エリーゼはそんなロッティの横顔を見ていた。
何かを言おうとして。
結局何も言わなかった。
その時だった。
「上だ!」
見張りの騎士が叫ぶ。
全員が反射的に空を見上げた。
青空を横切る六つの影。
「何だあれ……魔獣か?」
黒田が目を細める。
「いや」
ジークが立ち上がった。
「グリフォンです」
空気が一変した。
ヴォルフラムの怒声が響く。
「散開!」
◇
休憩中だった騎士たちが一斉に動いた。
馬を下げる。
荷車を寄せる。
弓兵が前へ出る。
槍兵が左右へ展開する。
誰一人として迷わない。
何度も訓練された動きだった。
安藤は思わず息を呑んだ。
「すごいな」
思わず口から漏れる。
「この国、意外とちゃんと軍隊やってるな」
「意外とは何ですか」
ジークが言った。
「失礼ですよ」
そう言いながらも視線は空から離さない。
すでに杖を構え、詠唱を始めている。
上空には六体。
獅子の身体。
巨大な翼。
鋭い嘴。
グリフォンだった。
「馬を狙います」
ジークが短く言う。
「近付けさせるな!」
ヴォルフラムの命令が飛ぶ。
「はっ!」
騎士たちが応じた。
先頭の一体が急降下する。
弓兵が矢を放った。
グリフォンは翼を傾けて回避する。
だが、その動きこそが狙いだった。
「今です!」
ジークが杖を向ける。
火球。
轟音。
一体目が炎に包まれた。
悲鳴を上げながら地面へ墜落する。
二体目。
三体目。
騎士たちが位置を取り。
逃げ道を塞ぎ。
ジークが撃ち落とす。
鮮やかな連携だった。
「三体……」
黒田が思わず呟く。
「強ぇな」
「王国屈指のエース魔術師ですから」
ジークは当然のように答えた。
「騎士団との連携も慣れています」
「模擬戦で何度もやっていますので」
◇
残る三体。
そのうち一体が低空から突っ込んでくる。
「ロッティ!」
安藤が叫んだ。
「はい!」
ロッティが杖を構える。
冷気が集まる。
「氷槍!」
鋭い氷の槍が放たれた。
翼を貫かれたグリフォンが悲鳴を上げる。
飛行姿勢が崩れた。
巨体が地面へ落下する。
騎士たちが一斉に駆け寄った。
槍が突き立てられる。
動かなくなった。
「やった!」
ロッティが声を上げる。
「見事です」
ジークが頷いた。
ロッティは少し嬉しそうだった。
◇
残る二体。
そのうち一体が馬車へ向かう。
「アンディ! そっちへ行った。
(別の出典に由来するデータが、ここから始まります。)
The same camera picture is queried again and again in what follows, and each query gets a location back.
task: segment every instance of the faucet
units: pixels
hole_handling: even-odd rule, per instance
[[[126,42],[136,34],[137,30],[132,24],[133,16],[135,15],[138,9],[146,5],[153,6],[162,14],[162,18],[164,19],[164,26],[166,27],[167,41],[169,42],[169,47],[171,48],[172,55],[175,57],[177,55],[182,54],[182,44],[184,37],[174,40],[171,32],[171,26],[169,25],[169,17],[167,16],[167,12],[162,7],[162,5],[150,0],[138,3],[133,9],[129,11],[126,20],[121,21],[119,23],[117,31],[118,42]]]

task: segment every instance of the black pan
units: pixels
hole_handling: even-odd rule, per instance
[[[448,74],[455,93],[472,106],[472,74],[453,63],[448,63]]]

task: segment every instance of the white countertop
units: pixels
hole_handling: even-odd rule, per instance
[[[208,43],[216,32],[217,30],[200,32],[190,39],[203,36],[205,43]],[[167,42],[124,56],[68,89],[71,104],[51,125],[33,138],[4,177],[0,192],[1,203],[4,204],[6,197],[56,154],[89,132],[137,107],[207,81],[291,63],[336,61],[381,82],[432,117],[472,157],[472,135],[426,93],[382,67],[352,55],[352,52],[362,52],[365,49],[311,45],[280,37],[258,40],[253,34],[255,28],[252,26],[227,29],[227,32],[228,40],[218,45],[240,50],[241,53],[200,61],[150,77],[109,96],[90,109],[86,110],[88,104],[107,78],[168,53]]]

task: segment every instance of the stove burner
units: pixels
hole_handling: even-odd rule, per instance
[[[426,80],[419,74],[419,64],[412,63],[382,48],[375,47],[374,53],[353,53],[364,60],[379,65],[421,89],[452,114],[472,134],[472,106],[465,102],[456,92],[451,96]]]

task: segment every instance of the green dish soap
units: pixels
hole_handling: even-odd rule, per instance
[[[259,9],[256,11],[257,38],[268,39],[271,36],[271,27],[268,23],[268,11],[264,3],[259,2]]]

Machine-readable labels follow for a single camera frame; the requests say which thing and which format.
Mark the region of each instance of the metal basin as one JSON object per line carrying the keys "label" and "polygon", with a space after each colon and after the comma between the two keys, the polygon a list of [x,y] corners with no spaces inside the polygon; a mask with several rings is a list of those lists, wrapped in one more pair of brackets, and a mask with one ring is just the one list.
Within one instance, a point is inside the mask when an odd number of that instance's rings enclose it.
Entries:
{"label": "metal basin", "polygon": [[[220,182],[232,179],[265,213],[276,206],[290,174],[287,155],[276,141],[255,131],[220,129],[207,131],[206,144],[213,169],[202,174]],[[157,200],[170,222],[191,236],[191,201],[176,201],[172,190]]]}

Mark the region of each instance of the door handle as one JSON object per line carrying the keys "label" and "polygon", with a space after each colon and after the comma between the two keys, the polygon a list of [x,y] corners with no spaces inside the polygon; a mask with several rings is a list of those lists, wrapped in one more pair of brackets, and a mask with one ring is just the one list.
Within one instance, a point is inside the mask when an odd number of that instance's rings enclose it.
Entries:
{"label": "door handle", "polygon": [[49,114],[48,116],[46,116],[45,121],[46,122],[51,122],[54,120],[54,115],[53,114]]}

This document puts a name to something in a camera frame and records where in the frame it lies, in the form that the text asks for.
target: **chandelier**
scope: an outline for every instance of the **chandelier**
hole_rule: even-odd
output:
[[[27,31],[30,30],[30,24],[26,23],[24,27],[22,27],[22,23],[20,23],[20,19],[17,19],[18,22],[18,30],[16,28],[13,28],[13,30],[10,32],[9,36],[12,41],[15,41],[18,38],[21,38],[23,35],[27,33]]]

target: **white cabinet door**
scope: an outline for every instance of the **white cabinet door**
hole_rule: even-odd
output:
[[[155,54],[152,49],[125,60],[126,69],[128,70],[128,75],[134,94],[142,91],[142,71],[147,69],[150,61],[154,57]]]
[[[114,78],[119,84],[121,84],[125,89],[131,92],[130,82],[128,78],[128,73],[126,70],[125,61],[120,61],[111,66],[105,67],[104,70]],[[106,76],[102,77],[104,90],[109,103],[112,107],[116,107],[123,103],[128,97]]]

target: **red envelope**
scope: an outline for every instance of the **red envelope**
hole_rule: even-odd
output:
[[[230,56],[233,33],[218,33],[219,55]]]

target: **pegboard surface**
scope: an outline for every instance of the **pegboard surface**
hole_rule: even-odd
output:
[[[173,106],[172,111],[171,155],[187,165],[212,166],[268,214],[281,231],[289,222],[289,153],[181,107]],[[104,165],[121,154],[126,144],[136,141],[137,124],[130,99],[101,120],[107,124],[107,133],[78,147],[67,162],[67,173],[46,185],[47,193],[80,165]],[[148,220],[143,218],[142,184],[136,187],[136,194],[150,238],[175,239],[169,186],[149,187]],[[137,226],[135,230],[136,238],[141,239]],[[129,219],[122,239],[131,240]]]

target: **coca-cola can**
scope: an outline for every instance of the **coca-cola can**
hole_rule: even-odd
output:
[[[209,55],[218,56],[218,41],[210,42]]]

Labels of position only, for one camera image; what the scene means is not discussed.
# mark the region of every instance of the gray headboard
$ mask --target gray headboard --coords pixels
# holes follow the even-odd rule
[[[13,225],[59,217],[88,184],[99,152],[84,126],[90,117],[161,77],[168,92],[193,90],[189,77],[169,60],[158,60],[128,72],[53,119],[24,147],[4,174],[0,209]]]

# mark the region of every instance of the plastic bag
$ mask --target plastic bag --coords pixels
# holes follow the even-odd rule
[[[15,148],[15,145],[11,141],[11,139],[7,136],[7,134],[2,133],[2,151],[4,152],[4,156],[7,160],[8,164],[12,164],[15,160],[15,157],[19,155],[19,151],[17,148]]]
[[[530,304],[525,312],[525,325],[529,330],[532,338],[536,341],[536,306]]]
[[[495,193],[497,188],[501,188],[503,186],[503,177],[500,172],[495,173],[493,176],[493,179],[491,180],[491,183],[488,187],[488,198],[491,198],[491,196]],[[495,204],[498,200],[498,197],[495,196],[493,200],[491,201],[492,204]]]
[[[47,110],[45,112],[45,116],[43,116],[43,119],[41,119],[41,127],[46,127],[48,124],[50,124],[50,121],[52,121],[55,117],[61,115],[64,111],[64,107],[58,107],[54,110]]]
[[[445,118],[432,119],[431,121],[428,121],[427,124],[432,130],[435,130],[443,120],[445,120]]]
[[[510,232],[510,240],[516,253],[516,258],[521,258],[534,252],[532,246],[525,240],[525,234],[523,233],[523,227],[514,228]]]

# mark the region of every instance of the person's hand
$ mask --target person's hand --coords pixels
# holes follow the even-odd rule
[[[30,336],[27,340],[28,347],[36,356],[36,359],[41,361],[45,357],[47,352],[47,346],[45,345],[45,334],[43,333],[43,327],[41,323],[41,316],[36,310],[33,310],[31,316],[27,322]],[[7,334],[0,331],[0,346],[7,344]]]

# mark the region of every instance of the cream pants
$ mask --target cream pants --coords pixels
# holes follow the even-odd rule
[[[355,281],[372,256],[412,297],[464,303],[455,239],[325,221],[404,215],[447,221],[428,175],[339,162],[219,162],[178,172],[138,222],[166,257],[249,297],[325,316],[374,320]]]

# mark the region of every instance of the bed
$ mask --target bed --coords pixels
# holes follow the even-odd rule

馬車を守れ」
黒田が叫ぶ。
「分かってる!」
安藤が杖を地面へ突いた。
轟音。
大地が盛り上がる。
巨大な土壁。
馬車の前へ出現する。
グリフォンは避けられなかった。
激突。
鈍い音が響く。
翼が折れる。
首が曲がる。
地面へ転がった。
一同が沈黙した。
「……」
「……」
グリフォンはまだ痙攣している。
生きていた。
「まだ生きてるな」
黒田が槍を拾う。
「まだ生きてるな」
「じゃあ俺の獲物か」
「どうぞ」
黒田は近付いた。
槍を突き下ろす。
グリフォンが動かなくなる。
「討伐!」
騎士たちが歓声を上げた。
黒田は死体を見る。
安藤を見る。
また死体を見る。
「これ九割お前だろ」
「俺は壁作っただけだ」
「壁が凶悪なんだよ」
黒田は死体を見下ろす。
「俺ごっつぁんゴールじゃねぇか」
近くの騎士が吹き出した。
◇
残る一体。
上空へ逃げようとする。
「右翼前進!」
ヴォルフラムの命令。
騎士たちが動く。
「弓兵展開!」
進路を塞ぐ。
矢が放たれる。
グリフォンが翼を傾けた。
逃げ場を失った巨体が旋回する。
「そこだ」
ヴォルフラムが槍を投げた。
槍は一直線に飛ぶ。
一閃。
鋼の穂先が喉を貫いた。
巨体が地面へ落ちる。
「あそこから投げて届くのかよ」
黒田が呟く。
「団長ですから」
ジークが当然のように答えた。
戦闘は終わった。
◇
その日の野営地は安藤が作った。
土塁。
排水溝。
焚き火の区画。
見張り台。
馬留め。
短時間で形になっていく。
騎士たちはもう驚かない。
慣れてしまった。
「毎回思うけどおかしいだろ」
黒田だけが言った。
「そうか?」
「そうだよ」
◇
夜。
治療の時間だった。
天幕の中。
寝具が並んでいる。
左から。
グレタ。
エリーゼ。
安藤。
ロッティ。
「俺そこ?」
「治療のためです」
ロッティが言った。
「治療のためです」
エリーゼも言う。
「治療ですね」
グレタも頷いた。
満場一致だった。
安藤は諦めた。
灯りが落ちる。
外では虫の声が聞こえている。
少しして。
エリーゼが口を開いた。
「今日も楽しかったですね」
誰も否定しない。
収穫前の景色。
アウエンハーフェン。
ベルンハルト。
葡萄酒。
グリフォン。
色々あった一日だった。
「前は」
エリーゼが静かに言う。
「この時間になると苦しかったんです」
誰も口を挟まない。
「息が苦しくて」
「眠るのも怖くて」
ロッティが目を伏せる。
グレタも黙って聞いていた。
エリーゼは少し微笑む。
「でも」
そして皆を見る。
「今日みたいな日が続けばいいなと思います」
静かな声だった。
誰もすぐには答えなかった。
外では虫の声が聞こえている。
しばらくして。
「続くんじゃないか?」
安藤が言った。
「治療も順調そうだし」
エリーゼは嬉しそうに笑った。
「そうですね」
そこで一度言葉を切る。
「……できれば、長く続いてほしいです」
ロッティが僅かに顔を上げた。
エリーゼは何でもないような顔をしている。
だが、その言葉が誰に向けられたものなのか、ロッティには分かった。
安藤だけは気付いていない。
「今は皆さんと話せます」
静かな声だった。
安藤は答える。
「それは良かった」
「はい」
エリーゼは嬉しそうに頷いた。
王女ではない。
どこにでもいる年頃の少女の笑顔だった。
少なくとも今夜だけは。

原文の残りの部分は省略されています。